* _Work task_:
Retype, exactly as they appear below, the lines between the line holding "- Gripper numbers" and the line holding "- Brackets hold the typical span", both ends included.

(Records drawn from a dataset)
•••••

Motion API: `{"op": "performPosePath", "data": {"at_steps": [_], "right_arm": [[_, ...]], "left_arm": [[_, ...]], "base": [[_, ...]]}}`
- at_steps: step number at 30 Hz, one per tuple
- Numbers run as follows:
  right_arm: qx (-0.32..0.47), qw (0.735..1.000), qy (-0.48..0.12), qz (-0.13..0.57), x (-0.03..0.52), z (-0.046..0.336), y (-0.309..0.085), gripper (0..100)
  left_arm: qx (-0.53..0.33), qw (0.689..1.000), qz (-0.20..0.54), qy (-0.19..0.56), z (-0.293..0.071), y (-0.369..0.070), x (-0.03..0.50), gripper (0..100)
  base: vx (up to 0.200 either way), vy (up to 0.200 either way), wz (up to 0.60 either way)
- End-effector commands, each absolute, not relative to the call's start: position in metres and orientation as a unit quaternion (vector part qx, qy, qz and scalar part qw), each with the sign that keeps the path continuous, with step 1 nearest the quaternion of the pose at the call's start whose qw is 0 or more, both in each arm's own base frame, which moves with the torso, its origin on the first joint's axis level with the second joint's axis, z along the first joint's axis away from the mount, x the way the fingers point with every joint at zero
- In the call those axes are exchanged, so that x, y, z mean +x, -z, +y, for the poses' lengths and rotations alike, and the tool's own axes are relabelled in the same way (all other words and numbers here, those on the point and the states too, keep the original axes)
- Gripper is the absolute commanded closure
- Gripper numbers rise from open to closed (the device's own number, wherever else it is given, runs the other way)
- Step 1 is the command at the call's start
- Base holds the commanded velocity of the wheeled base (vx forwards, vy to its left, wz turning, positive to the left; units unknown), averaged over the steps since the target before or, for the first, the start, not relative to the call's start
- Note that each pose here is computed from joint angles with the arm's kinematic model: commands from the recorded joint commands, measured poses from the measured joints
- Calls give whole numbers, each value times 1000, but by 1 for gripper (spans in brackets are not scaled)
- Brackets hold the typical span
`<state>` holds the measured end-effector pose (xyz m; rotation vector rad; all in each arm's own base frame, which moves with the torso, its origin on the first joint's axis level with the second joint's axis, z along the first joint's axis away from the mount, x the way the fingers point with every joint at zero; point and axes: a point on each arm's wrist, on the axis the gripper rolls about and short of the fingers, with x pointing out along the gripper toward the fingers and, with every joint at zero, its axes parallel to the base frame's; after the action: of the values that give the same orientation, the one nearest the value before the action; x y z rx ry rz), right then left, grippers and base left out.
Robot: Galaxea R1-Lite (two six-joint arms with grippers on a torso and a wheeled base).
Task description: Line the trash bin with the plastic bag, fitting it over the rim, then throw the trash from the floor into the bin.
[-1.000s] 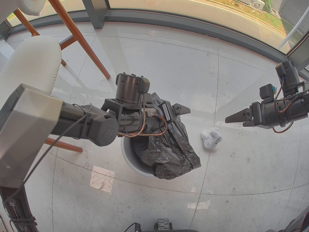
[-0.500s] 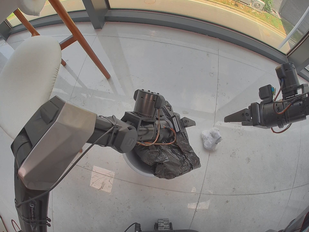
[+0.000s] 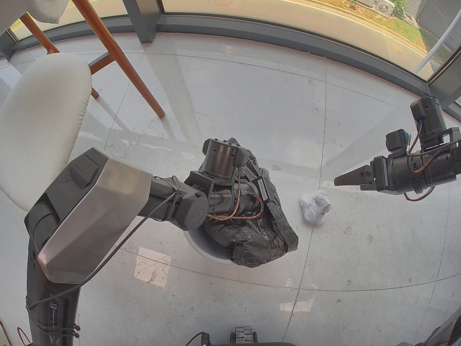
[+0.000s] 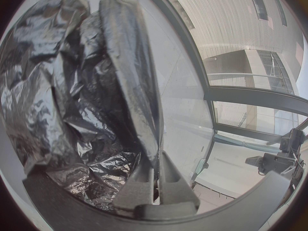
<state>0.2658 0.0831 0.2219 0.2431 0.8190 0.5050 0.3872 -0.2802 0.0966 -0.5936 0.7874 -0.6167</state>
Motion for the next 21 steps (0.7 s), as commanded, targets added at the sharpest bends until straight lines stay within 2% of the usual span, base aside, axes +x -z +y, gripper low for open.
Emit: {"op": "performPosePath", "data": {"at_steps": [1,6,12,18,21], "right_arm": [[117,880,-242,393,265,83,-222,0],[117,879,-240,396,264,81,-220,0],[117,878,-240,397,264,82,-220,0],[117,878,-241,397,265,83,-219,0],[117,878,-241,397,265,83,-219,0]], "left_arm": [[-283,838,371,282,-266,-103,385,100],[-293,844,349,283,-240,-146,361,100],[-294,849,348,268,-207,-166,330,100],[-278,846,407,202,-165,-125,302,100],[-280,851,397,199,-154,-120,294,100]], "base": [[0,0,0],[0,0,0],[0,0,0],[0,0,0],[0,0,0]]}}
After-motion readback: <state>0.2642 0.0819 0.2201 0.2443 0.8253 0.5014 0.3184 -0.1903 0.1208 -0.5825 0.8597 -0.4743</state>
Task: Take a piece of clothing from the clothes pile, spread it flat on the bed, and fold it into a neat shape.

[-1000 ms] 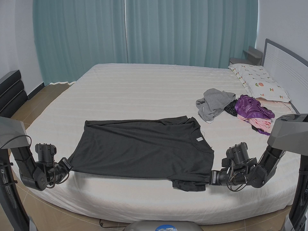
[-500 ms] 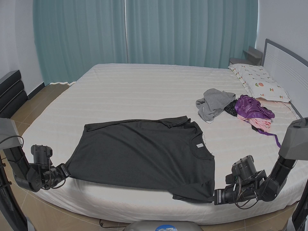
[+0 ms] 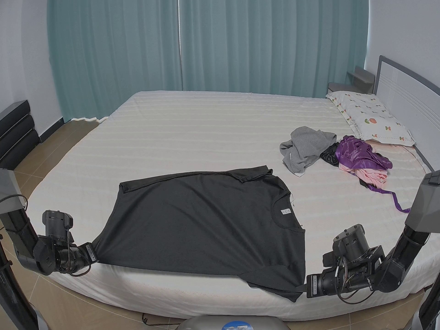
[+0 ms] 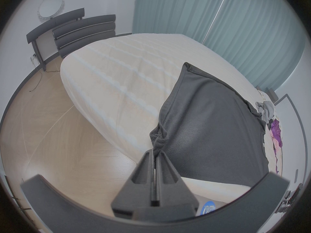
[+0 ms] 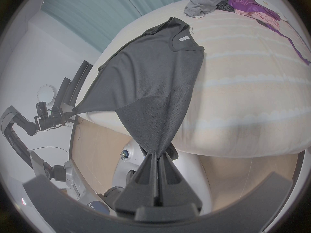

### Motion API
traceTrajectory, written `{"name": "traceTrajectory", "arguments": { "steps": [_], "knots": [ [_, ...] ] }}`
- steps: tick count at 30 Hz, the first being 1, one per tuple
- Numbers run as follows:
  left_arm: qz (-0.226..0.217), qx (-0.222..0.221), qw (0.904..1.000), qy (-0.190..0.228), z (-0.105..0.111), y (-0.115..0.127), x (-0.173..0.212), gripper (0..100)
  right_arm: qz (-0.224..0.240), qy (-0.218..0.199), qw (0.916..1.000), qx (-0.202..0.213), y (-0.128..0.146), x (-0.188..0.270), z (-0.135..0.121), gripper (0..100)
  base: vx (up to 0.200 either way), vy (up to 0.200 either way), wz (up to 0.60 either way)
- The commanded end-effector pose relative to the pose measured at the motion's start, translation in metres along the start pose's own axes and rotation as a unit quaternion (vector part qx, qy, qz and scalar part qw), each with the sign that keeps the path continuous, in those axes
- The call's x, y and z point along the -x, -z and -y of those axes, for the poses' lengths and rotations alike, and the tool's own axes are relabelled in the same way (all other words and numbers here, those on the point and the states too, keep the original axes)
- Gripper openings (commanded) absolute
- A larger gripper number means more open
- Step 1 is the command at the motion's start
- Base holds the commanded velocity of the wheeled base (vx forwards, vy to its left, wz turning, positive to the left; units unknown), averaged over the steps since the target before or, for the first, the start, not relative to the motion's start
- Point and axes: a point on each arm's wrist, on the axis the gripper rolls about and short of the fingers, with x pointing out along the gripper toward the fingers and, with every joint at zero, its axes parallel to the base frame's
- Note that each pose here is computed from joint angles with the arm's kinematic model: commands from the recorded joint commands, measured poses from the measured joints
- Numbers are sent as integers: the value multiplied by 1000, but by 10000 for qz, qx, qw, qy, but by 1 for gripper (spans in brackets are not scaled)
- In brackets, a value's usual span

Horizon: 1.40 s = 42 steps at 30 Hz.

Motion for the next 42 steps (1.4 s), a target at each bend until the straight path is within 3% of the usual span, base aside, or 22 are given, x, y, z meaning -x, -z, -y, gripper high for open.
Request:
{"name": "traceTrajectory", "arguments": {
  "steps": [1, 5, 12, 13, 19, 26, 36, 37, 42],
  "knots": [
    [1, -49, 10000, -12, 0, -1, 5, 0, -123, 124, 9998, -62, 3, -3, 6, 0, 0, 0, 0],
    [-190, -252, 9995, -92, -2, 4, 3, 0, -324, 245, 9991, -70, 8, -15, 11, 0, 0, 0, 0],
    [-656, -374, 9968, -245, -4, 18, -12, 0, -191, 232, 9995, -55, -6, -28, 8, 0, 0, 0, 0],
    [-710, -395, 9964, -256, -4, 20, -14, 0, -226, 265, 9994, -58, -7, -34, 9, 100, 0, 0, 0],
    [-753, -435, 9959, -248, -2, 22, -14, 0, -55, 536, 9985, 14, -11, -41, 8, 100, 0, 0, 0],
    [-744, -454, 9959, -231, -1, 22, -14, 0, 475, 645, 9966, -183, -41, -39, 25, 100, 0, 0, 0],
    [-721, -447, 9961, -225, -2, 22, -12, 0, 734, 695, 9943, -344, -67, -56, 41, 100, 0, 0, 0],
    [-737, -454, 9960, -228, -1, 23, -12, 0, 751, 699, 9942, -335, -70, -61, 41, 0, 0, 0, 0],
    [-748, -463, 9958, -240, -2, 24, -11, 0, 784, 839, 9929, -303, -72, -65, 40, 0, 0, 0, 0]
  ]
}}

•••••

* _Task solution_:
- Gripper numbers rise from open to closed (the device's own number, wherever else it is given, runs the other way)
- Step 1 is the command at the call's start
- Base holds the commanded velocity of the wheeled base (vx forwards, vy to its left, wz turning, positive to the left; units unknown), averaged over the steps since the target before or, for the first, the start, not relative to the call's start
- Note that each pose here is computed from joint angles with the arm's kinematic model: commands from the recorded joint commands, measured poses from the measured joints
- Calls give whole numbers, each value times 1000, but by 1 for gripper (spans in brackets are not scaled)
- Brackets hold the typical span

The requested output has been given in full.